Problem to work on | Below are entries; output exactly the lines from the one with "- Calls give" to the one with "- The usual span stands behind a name", both included, and nothing else.
** Data provided follows **
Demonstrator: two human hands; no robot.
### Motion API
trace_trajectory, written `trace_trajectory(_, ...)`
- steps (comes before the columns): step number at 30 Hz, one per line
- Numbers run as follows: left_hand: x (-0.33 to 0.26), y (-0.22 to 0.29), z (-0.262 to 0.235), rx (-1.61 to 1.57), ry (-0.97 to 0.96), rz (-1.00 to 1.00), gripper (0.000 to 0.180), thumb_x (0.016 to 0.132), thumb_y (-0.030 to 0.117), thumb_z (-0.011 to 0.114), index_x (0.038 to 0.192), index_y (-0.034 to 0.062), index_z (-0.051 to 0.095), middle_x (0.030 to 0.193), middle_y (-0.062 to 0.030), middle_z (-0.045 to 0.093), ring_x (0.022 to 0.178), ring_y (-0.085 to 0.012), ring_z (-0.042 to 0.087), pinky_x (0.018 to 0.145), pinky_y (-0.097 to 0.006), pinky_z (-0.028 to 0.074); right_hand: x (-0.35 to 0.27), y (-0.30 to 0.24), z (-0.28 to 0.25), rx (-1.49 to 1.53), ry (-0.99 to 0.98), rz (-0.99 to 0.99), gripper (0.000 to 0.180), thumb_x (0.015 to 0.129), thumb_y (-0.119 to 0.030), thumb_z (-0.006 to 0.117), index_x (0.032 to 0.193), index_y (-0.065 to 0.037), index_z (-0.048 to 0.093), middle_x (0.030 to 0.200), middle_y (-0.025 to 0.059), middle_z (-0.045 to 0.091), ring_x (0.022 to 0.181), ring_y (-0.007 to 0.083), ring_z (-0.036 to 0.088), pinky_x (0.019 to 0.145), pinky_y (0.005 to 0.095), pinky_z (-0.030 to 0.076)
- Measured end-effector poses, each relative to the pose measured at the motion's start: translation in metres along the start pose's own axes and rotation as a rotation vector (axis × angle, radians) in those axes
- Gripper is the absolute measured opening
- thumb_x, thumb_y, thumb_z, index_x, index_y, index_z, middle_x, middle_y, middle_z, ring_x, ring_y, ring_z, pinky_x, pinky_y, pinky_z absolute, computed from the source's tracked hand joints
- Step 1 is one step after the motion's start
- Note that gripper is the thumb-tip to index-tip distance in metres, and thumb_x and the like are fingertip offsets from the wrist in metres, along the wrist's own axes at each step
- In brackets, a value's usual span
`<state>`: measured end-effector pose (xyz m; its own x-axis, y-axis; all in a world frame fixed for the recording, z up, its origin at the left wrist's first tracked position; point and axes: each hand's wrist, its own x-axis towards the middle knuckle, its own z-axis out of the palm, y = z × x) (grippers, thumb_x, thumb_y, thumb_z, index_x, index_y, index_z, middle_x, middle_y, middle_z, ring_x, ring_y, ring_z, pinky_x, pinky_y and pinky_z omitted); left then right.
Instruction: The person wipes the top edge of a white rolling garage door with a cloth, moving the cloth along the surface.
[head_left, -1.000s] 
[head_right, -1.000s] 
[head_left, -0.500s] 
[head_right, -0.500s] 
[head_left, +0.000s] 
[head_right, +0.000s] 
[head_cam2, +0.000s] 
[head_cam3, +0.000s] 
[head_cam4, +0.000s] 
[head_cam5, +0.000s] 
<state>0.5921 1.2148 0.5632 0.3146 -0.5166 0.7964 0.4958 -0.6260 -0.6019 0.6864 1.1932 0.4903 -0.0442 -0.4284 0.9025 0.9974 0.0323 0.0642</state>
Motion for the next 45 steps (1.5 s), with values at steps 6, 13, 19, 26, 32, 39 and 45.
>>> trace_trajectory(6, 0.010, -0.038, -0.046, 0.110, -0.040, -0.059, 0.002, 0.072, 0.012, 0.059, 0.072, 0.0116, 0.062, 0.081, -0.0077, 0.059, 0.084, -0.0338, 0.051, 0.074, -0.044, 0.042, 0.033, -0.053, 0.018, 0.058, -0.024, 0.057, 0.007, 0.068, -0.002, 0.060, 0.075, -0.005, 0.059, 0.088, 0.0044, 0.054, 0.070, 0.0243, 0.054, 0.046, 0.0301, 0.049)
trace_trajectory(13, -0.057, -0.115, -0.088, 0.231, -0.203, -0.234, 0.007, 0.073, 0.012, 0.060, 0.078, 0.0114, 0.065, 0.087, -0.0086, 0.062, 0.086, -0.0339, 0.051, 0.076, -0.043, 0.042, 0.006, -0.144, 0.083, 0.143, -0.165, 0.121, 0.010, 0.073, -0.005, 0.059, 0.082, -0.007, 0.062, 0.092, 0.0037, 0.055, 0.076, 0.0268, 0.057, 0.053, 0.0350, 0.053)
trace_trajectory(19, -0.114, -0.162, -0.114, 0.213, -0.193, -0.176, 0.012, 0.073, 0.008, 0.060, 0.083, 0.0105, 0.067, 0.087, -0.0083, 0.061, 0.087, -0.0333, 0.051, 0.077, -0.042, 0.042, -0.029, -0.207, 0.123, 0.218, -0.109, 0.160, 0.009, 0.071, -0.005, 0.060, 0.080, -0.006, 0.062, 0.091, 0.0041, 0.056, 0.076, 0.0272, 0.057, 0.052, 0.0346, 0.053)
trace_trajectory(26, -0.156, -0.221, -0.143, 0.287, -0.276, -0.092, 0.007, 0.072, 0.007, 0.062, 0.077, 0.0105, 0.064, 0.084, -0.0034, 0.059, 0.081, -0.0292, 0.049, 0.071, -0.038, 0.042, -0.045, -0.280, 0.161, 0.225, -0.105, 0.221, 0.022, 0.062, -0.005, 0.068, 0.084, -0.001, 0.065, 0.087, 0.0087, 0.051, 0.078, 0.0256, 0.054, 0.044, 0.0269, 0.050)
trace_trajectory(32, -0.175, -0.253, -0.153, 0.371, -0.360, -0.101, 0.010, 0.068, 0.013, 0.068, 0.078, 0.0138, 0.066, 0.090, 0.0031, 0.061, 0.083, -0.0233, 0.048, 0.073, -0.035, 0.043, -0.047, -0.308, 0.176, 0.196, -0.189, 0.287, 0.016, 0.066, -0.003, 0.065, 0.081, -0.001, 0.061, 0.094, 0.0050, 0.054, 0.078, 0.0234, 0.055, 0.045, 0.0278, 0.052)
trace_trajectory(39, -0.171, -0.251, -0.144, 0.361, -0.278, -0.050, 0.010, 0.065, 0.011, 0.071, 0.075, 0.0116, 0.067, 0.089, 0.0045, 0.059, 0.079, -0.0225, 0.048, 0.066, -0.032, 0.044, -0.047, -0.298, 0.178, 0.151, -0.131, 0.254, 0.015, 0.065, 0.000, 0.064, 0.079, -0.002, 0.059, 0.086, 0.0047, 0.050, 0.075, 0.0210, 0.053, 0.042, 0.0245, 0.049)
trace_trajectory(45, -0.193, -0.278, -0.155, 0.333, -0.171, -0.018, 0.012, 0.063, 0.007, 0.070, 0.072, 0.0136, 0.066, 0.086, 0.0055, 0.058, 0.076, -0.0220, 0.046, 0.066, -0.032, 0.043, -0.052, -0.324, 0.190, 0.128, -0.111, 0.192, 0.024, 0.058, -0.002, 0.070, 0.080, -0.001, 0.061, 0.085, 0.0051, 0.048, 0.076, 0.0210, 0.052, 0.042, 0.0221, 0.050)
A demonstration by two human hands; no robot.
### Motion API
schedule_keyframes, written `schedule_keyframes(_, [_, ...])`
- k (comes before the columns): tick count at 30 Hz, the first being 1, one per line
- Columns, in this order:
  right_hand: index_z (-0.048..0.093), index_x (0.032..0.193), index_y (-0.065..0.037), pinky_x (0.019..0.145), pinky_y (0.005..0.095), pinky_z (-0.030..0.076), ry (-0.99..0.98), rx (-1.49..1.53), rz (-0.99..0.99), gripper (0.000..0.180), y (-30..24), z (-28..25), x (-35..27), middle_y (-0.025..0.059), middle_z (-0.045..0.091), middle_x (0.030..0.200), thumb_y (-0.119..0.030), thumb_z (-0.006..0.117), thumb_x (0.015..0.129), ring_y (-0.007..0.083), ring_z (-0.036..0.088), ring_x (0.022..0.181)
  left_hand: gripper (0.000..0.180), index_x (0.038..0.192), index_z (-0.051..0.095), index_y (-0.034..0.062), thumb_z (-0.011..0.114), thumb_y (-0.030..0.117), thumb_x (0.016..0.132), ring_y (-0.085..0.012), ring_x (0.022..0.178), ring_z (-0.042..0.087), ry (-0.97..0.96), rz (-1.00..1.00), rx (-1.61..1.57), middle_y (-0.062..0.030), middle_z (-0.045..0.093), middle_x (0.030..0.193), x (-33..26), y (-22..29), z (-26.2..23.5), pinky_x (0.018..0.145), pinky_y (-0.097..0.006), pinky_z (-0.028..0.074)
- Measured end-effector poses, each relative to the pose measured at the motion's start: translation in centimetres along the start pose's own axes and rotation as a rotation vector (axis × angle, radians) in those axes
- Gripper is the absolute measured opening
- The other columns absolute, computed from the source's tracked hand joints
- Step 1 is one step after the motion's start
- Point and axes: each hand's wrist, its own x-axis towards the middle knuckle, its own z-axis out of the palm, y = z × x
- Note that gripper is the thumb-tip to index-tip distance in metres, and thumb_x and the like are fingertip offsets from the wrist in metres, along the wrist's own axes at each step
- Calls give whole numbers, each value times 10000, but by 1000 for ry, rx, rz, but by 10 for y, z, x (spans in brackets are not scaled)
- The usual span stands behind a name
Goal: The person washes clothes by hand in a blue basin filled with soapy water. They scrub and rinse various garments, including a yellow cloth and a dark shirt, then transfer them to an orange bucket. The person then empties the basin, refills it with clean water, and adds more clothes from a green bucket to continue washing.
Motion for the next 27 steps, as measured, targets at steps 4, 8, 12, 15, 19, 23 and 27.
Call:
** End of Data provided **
Problem solution |
- Calls give whole numbers, each value times 10000, but by 1000 for ry, rx, rz, but by 10 for y, z, x (spans in brackets are not scaled)
- The usual span stands behind a name

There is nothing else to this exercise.